* [Items listed in a dataset]:
◆ ◆ ◆ ◆

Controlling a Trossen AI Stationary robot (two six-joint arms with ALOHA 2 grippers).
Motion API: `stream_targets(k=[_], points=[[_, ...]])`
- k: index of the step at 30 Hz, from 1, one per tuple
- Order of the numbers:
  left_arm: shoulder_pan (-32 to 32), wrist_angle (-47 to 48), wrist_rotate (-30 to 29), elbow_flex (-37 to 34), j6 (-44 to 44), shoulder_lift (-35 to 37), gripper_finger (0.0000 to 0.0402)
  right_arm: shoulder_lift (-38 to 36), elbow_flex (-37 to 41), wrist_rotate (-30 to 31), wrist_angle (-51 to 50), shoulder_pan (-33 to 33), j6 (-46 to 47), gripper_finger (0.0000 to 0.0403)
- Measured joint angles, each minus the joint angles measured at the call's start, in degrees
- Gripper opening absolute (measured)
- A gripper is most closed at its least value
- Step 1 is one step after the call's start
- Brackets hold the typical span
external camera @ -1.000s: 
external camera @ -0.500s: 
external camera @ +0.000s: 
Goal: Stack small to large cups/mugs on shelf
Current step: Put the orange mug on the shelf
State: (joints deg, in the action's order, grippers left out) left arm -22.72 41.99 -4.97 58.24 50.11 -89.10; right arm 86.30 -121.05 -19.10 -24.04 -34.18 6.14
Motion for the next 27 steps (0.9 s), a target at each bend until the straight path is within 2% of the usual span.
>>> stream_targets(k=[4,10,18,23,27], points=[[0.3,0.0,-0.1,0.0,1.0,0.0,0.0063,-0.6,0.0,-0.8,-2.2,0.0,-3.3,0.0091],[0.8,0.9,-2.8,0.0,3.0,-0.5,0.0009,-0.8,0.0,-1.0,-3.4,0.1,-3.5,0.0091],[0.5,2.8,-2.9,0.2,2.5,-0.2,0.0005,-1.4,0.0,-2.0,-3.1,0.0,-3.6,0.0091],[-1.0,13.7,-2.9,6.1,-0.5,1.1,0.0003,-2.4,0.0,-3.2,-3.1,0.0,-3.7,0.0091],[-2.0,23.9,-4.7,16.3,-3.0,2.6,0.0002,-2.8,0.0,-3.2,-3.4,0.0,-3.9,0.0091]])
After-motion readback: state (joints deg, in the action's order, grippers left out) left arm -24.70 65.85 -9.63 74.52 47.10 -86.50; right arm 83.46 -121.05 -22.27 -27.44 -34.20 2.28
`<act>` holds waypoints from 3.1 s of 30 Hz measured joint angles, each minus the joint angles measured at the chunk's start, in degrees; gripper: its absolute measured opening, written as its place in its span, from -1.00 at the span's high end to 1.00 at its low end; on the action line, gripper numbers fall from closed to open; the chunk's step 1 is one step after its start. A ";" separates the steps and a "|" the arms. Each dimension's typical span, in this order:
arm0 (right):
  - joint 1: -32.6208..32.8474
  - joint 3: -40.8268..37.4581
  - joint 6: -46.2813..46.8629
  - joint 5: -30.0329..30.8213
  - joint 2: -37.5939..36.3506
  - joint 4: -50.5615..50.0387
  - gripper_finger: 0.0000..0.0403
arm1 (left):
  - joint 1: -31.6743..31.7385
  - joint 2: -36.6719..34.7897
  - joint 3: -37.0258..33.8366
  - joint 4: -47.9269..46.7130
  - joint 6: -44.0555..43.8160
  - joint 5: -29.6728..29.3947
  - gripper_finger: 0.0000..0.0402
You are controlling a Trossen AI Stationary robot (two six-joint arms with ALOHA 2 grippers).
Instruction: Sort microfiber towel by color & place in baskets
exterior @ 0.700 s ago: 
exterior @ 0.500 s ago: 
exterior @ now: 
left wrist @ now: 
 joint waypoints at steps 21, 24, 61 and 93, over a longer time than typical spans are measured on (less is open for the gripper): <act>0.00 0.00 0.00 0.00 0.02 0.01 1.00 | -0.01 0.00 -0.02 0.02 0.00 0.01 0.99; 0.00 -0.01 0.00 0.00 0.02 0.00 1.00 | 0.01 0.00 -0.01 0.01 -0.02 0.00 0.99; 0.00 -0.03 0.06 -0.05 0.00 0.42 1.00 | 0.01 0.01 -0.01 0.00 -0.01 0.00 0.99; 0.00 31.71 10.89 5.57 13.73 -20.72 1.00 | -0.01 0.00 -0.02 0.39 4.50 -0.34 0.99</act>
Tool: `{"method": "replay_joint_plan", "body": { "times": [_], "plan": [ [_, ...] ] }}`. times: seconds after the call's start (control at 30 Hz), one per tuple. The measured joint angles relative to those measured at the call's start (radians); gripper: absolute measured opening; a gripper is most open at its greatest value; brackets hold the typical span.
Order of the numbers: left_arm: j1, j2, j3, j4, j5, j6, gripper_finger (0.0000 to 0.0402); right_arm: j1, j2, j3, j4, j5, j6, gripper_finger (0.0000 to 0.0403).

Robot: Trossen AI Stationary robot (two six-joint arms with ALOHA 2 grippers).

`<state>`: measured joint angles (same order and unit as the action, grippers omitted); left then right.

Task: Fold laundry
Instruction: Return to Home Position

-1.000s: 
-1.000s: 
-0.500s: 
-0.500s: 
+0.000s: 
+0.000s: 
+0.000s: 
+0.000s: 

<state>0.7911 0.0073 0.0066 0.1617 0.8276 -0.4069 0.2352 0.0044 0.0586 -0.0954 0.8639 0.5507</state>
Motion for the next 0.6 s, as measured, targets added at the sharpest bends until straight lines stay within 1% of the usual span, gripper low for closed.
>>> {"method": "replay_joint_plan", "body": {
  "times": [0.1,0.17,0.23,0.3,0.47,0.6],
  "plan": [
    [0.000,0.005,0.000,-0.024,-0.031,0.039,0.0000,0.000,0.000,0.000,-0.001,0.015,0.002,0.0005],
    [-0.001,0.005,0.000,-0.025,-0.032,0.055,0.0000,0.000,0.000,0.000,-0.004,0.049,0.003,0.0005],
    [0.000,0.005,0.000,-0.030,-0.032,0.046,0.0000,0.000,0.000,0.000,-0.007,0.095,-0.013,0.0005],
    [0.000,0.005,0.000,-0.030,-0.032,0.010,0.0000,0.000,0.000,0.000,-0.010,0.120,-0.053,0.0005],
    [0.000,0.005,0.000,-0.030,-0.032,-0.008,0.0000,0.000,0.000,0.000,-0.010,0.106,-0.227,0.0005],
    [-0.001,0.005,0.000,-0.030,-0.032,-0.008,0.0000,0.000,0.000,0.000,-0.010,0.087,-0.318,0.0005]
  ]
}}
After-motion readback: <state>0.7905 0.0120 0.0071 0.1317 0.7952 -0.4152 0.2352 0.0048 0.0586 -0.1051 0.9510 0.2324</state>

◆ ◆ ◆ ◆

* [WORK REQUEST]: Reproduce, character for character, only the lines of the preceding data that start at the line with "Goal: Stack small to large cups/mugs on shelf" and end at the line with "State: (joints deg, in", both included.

* [TASK SOLUTION]:
Goal: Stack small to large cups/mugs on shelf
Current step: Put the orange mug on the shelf
State: (joints deg, in the action's order, grippers left out) left arm -22.72 41.99 -4.97 58.24 50.11 -89.10; right arm 86.30 -121.05 -19.10 -24.04 -34.18 6.14

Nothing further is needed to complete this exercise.